» TO DO
Within the data below, copy each line where the string "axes" is found.

[[ INFORMATION SUPPLIED open ]]

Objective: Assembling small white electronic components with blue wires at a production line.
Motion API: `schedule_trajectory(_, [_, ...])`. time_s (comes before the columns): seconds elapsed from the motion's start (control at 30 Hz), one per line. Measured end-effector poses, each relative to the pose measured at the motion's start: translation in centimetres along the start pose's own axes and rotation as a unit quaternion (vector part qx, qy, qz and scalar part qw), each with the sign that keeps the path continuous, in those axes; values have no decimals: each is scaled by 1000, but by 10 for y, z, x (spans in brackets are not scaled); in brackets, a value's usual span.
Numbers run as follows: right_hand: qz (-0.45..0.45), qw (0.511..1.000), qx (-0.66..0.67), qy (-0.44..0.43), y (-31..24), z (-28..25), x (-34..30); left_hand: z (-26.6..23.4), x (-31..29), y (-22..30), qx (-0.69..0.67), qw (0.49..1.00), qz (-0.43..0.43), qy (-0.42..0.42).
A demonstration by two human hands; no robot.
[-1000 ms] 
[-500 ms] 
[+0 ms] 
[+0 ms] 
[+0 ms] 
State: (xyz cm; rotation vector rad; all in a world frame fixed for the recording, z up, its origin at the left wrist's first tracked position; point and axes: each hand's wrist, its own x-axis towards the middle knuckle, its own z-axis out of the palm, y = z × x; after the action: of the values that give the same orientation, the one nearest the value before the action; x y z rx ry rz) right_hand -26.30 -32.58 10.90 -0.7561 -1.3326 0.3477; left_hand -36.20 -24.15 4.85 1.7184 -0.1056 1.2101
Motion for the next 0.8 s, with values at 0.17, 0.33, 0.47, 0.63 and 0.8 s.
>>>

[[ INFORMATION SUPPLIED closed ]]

» WRITTEN REPLY
Motion API: `schedule_trajectory(_, [_, ...])`. time_s (comes before the columns): seconds elapsed from the motion's start (control at 30 Hz), one per line. Measured end-effector poses, each relative to the pose measured at the motion's start: translation in centimetres along the start pose's own axes and rotation as a unit quaternion (vector part qx, qy, qz and scalar part qw), each with the sign that keeps the path continuous, in those axes; values have no decimals: each is scaled by 1000, but by 10 for y, z, x (spans in brackets are not scaled); in brackets, a value's usual span.
State: (xyz cm; rotation vector rad; all in a world frame fixed for the recording, z up, its origin at the left wrist's first tracked position; point and axes: each hand's wrist, its own x-axis towards the middle knuckle, its own z-axis out of the palm, y = z × x; after the action: of the values that give the same orientation, the one nearest the value before the action; x y z rx ry rz) right_hand -26.30 -32.58 10.90 -0.7561 -1.3326 0.3477; left_hand -36.20 -24.15 4.85 1.7184 -0.1056 1.2101

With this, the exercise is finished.